• **Description of the task**: Reproduce each line below precisely. Drop the pictures.

Data extracted from a collection
---------------

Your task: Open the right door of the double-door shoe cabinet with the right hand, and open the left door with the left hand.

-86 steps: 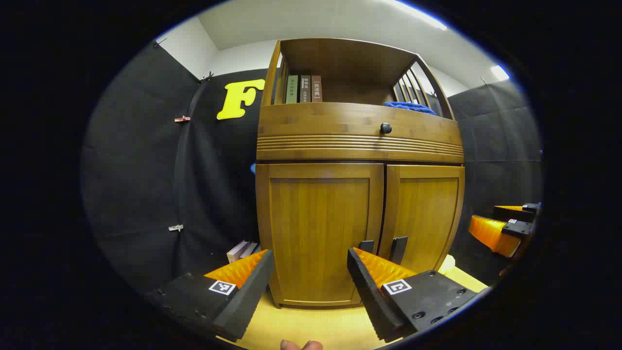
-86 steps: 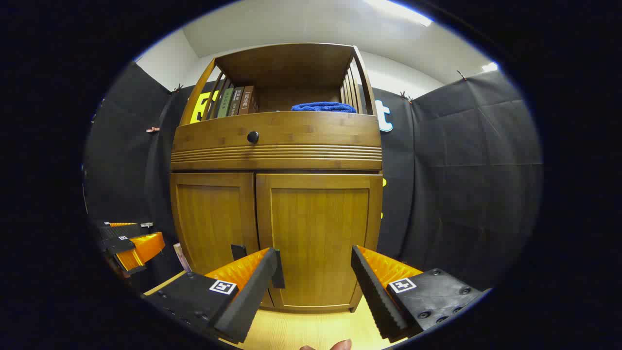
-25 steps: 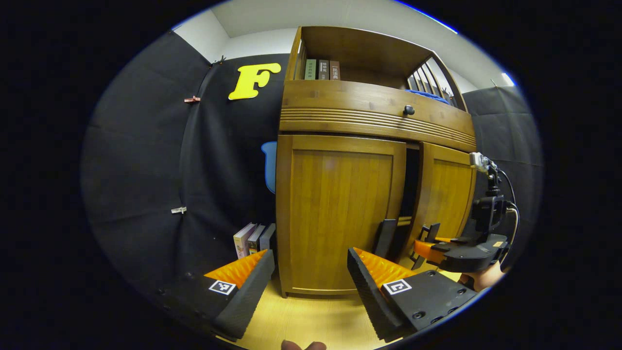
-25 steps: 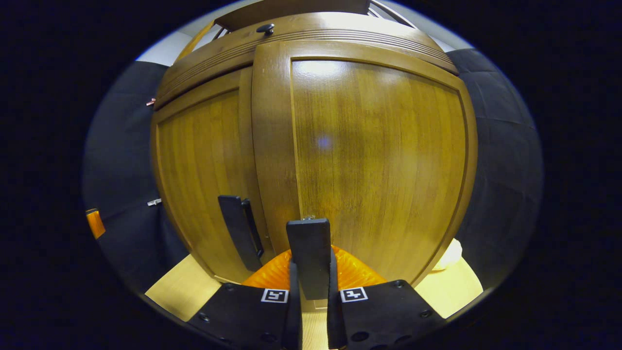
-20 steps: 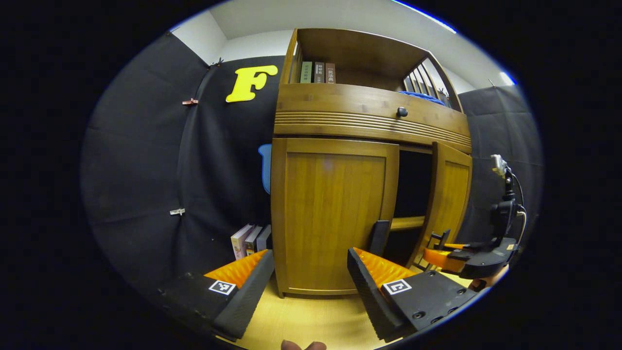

---------------

• **Final answer**:
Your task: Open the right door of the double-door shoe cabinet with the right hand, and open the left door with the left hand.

-86 steps: 
-86 steps: 
-25 steps: 
-25 steps: 
-20 steps: 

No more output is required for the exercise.